(Items listed in a dataset)
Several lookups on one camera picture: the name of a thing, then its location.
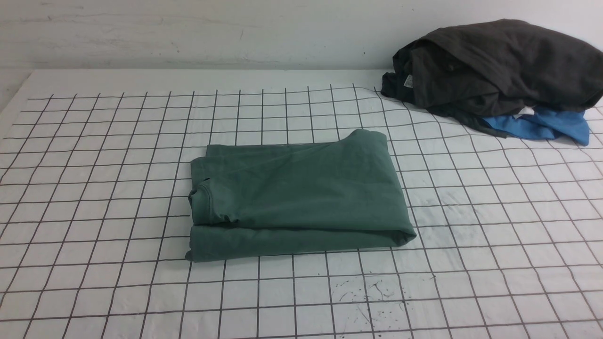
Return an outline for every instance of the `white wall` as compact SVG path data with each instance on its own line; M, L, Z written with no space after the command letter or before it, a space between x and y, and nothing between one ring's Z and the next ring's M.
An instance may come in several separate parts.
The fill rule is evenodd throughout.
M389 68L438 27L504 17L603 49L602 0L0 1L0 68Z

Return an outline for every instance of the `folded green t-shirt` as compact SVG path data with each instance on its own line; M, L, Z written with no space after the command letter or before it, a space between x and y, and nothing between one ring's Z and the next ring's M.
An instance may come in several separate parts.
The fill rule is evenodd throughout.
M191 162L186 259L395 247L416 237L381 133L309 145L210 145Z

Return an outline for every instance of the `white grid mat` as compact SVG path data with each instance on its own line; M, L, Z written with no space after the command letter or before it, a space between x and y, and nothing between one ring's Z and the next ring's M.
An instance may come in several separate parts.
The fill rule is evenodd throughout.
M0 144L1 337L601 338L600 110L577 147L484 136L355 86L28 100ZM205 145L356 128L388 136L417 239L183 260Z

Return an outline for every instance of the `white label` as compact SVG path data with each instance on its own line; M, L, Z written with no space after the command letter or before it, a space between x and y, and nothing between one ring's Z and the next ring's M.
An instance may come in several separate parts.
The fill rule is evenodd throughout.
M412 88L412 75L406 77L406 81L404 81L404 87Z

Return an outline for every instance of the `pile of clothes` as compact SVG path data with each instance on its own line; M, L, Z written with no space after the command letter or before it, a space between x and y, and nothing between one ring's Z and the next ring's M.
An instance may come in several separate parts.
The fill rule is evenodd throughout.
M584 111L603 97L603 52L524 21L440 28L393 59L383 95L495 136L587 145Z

Requirement: Print every record exactly without the images.

Solved exercise:
Several lookups on one camera picture: the name of a thing, then its location.
Return an outline for every instance of the `white wall` as compact SVG path data with each instance on its own line; M, L, Z written with no space after the command letter or before it, a space between x and y, and nothing between one ring's Z and the next ring's M.
An instance may come in several separate parts.
The fill rule is evenodd throughout.
M389 68L438 27L504 17L603 49L602 0L0 1L0 68Z

Return an outline for every instance of the `folded green t-shirt` as compact SVG path data with each instance on its own line; M, L, Z written with no space after the command letter or before it, a space between x and y, and nothing between one ring's Z and the next ring's M.
An instance may come in several separate parts.
The fill rule is evenodd throughout.
M191 162L186 259L395 247L416 237L381 133L309 145L210 145Z

Return an outline for every instance of the `white grid mat` as compact SVG path data with each instance on its own line; M, L, Z written with no space after the command letter or before it, a space between x and y, and nothing between one ring's Z and the next ring's M.
An instance may come in several separate parts.
The fill rule is evenodd throughout.
M0 144L1 337L601 338L600 110L577 147L484 136L355 86L28 100ZM205 145L356 128L388 136L417 239L183 260Z

Return an outline for every instance of the `white label` as compact SVG path data with each instance on its own line; M, L, Z written with no space after the command letter or before it, a space between x and y, and nothing between one ring's Z and the next ring's M.
An instance may come in several separate parts.
The fill rule is evenodd throughout.
M412 88L412 75L406 77L406 81L404 81L404 87Z

Return an outline for every instance of the `pile of clothes` as compact SVG path data with each instance on its own line; M, L, Z written with no space after the command letter or before it, a space between x and y, and nothing between one ring's Z and the next ring's M.
An instance may come in several separate parts.
The fill rule is evenodd throughout.
M584 111L603 97L603 52L524 21L440 28L393 59L383 95L495 136L587 145Z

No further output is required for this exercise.